Selected publications and manuscripts related to large language models, robust NLP, and machine learning.
This ongoing research investigates counterfactual text generation in large language models through structured representation-level interventions. The work explores how stylistic attributes can be modeled as directional structures in latent embedding space, enabling controlled modification of attributes such as writing style while preserving semantic meaning.
The proposed framework integrates contrastive learning, semantic regularization, and identity-preserving constraints to guide latent representations toward target attribute anchors while minimizing semantic drift. Extensive evaluation using automatic metrics, LLM-based judges, and geometric analysis is used to study controllable attribute manipulation in language models.

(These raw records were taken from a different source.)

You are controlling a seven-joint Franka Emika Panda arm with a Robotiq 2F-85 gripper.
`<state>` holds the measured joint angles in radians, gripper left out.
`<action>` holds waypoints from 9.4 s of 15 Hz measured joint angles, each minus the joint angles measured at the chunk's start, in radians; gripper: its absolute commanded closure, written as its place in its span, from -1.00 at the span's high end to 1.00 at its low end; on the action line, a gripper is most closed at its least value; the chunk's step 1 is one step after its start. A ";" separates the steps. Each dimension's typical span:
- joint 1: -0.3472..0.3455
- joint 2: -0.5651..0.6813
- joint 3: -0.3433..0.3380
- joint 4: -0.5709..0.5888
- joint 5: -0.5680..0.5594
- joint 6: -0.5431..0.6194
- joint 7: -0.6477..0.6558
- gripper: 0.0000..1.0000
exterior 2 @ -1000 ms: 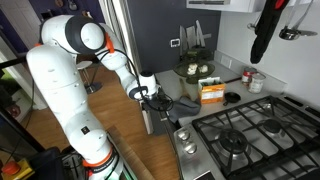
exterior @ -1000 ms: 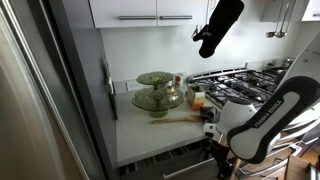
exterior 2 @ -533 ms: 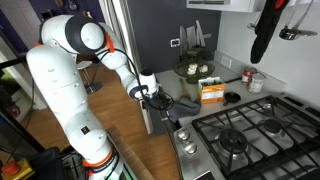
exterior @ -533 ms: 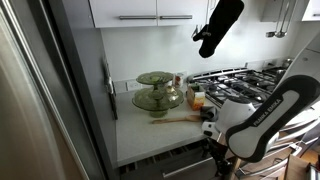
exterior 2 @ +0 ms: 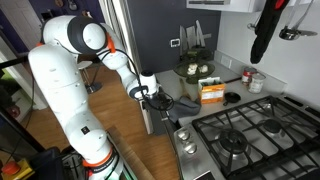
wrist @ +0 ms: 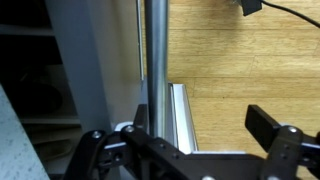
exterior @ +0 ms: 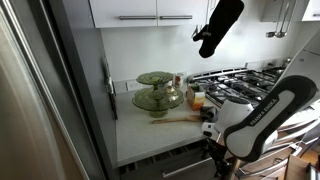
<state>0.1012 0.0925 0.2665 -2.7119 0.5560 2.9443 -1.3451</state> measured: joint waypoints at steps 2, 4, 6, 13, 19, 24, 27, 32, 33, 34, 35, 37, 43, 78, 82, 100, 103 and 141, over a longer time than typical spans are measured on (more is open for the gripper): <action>-0.001 0.010 0.006 0.007 0.035 0.000 -0.034 1.00; -0.007 0.007 0.009 0.009 0.068 -0.010 -0.078 1.00; -0.011 -0.001 0.011 0.008 0.090 -0.029 -0.111 1.00; 0.020 -0.061 0.012 -0.034 0.036 -0.105 0.010 1.00; 0.045 -0.002 0.003 -0.028 -0.006 0.062 0.239 1.00; 0.071 0.003 0.030 -0.030 0.200 0.104 0.185 1.00; 0.088 0.000 0.042 -0.028 0.348 0.110 0.086 1.00; 0.120 -0.005 0.061 -0.028 0.577 0.127 -0.076 1.00; 0.126 -0.006 0.065 -0.027 0.624 0.132 -0.107 1.00; 0.131 -0.008 0.070 -0.027 0.671 0.134 -0.137 1.00; 0.136 -0.011 0.076 -0.028 0.716 0.134 -0.169 1.00; 0.146 -0.016 0.086 -0.028 0.811 0.135 -0.243 1.00; 0.169 -0.028 0.109 -0.028 1.074 0.135 -0.477 1.00; 0.181 -0.070 0.182 -0.021 1.721 0.146 -1.052 1.00; 0.198 -0.100 0.207 -0.031 1.730 0.200 -1.052 1.00; 0.243 -0.277 0.258 0.023 1.684 0.306 -0.956 1.00; 0.244 -0.277 0.259 0.020 1.689 0.306 -0.959 1.00; 0.188 -0.185 0.050 0.226 1.145 0.541 0.033 1.00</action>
<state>0.2894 -0.0927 0.3165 -2.4863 1.7006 3.4849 -1.3125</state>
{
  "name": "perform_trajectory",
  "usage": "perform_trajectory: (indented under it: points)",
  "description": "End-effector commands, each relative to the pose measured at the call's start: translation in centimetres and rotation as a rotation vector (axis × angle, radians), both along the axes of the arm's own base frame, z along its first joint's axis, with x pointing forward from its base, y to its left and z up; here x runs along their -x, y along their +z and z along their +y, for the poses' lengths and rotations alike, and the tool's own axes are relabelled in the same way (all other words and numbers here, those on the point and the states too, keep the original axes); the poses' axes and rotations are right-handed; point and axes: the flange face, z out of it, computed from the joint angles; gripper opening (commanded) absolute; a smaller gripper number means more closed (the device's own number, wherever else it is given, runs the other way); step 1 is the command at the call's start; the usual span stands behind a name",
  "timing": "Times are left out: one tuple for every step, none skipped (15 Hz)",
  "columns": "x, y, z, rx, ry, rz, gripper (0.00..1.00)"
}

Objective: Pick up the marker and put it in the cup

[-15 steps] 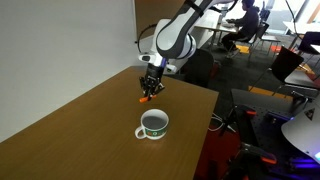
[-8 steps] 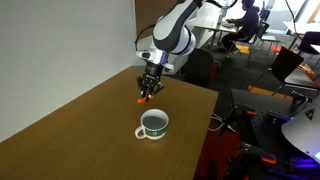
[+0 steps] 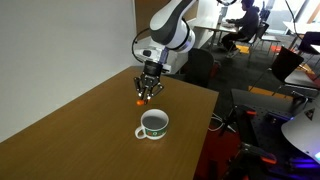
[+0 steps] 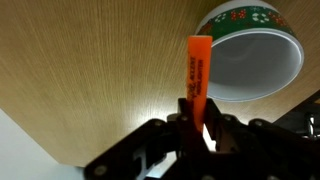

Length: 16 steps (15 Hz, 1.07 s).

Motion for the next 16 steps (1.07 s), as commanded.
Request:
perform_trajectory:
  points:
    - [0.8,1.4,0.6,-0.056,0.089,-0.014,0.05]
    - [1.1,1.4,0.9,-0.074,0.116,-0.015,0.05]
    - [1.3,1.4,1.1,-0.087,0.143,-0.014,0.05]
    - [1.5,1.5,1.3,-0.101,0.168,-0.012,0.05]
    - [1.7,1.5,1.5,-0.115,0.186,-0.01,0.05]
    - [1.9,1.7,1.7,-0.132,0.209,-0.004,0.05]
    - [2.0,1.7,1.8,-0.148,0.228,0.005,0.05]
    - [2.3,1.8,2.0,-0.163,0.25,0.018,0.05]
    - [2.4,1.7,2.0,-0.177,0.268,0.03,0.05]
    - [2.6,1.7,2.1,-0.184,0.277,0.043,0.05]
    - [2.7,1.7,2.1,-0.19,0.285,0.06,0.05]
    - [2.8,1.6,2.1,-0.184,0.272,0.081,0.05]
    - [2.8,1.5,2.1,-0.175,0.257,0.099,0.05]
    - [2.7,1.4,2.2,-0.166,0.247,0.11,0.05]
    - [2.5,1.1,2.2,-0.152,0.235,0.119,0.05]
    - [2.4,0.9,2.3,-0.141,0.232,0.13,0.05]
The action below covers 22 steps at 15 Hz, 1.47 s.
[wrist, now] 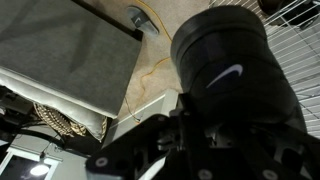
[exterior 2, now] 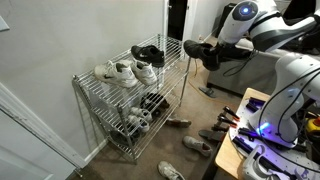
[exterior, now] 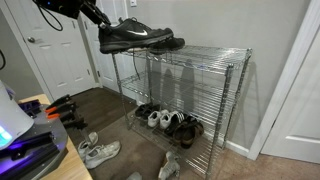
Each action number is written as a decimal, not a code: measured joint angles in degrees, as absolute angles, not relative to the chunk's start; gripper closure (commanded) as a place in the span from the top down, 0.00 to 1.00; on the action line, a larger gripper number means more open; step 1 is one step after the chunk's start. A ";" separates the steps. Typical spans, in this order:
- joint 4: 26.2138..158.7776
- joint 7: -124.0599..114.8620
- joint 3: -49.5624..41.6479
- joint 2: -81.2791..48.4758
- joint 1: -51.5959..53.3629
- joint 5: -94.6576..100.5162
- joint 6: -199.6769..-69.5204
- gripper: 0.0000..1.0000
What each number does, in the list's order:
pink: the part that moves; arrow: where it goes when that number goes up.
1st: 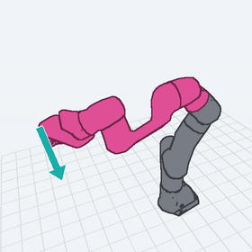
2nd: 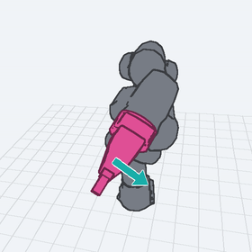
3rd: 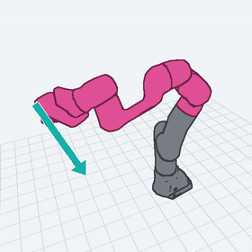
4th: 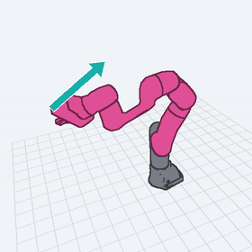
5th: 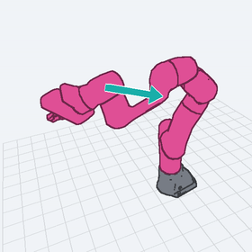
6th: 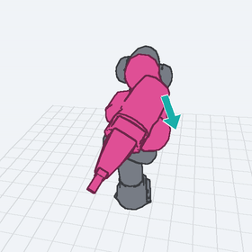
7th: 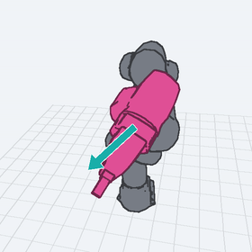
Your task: Move the black sneaker from the second shelf to the topmost shelf.
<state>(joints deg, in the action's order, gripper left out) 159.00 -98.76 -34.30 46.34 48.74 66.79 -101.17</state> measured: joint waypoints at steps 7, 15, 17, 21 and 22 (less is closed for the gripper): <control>158.02 -94.62 -25.75 41.92 37.57 63.04 -118.73 0.05; 151.12 -90.42 -7.98 25.96 15.12 54.38 -133.77 0.05; 149.46 -90.41 -4.69 23.10 11.62 53.81 -133.96 0.05; 145.23 -90.41 -0.83 18.65 7.16 53.72 -133.96 0.05; 143.91 -90.41 -0.39 17.85 6.36 53.72 -133.96 0.05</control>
<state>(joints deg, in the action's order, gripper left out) 143.91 -90.41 -0.39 17.85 6.36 53.72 -133.96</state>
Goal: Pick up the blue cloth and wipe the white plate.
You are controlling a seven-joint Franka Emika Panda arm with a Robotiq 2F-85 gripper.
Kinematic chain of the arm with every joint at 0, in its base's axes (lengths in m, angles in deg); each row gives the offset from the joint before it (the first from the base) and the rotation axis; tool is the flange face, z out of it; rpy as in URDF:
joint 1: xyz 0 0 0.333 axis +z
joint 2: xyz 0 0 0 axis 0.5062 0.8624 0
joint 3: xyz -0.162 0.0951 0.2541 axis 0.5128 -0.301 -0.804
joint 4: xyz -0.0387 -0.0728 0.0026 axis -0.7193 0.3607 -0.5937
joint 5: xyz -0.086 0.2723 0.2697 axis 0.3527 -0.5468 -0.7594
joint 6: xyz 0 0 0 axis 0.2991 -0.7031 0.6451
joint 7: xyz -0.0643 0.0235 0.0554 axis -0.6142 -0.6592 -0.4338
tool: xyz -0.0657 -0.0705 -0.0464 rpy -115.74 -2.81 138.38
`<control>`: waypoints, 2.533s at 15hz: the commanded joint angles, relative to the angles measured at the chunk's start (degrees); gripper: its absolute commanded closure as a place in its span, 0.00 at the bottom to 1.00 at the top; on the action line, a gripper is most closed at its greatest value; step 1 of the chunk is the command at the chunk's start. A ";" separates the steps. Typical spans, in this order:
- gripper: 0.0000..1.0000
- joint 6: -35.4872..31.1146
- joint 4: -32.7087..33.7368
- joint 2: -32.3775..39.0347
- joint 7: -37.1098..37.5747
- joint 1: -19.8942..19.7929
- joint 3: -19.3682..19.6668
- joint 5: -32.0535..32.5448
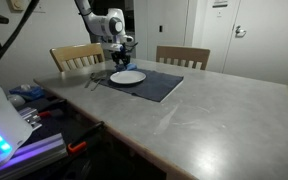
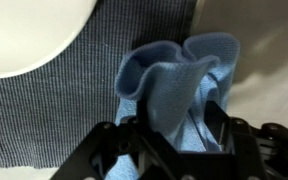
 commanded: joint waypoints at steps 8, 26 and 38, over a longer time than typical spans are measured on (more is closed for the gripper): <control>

This work studies adversarial robustness in natural language processing from an information-theoretic perspective. Instead of directly modeling adversarial perturbations, the approach treats the attack process as a complex causal mechanism and quantifies its algorithmic information using the Minimum Description Length (MDL) framework.
Using masked language modeling, the method estimates the amount of information required to transform an original text into its adversarially modified version. This signal can then be used to identify altered tokens and detect adversarial manipulation even without access to the original text.
This work proposes a robust hate speech detection model that mitigates spurious correlations between lexical cues and prediction labels. Traditional classifiers often rely on superficial correlations, making them vulnerable to adversarial word or character perturbations.
The proposed method formulates hate speech detection using a causal graph and quantifies spurious correlations through causal strength. A regularized entropy loss function is then introduced to reduce reliance on these correlations, improving robustness against adversarial attacks.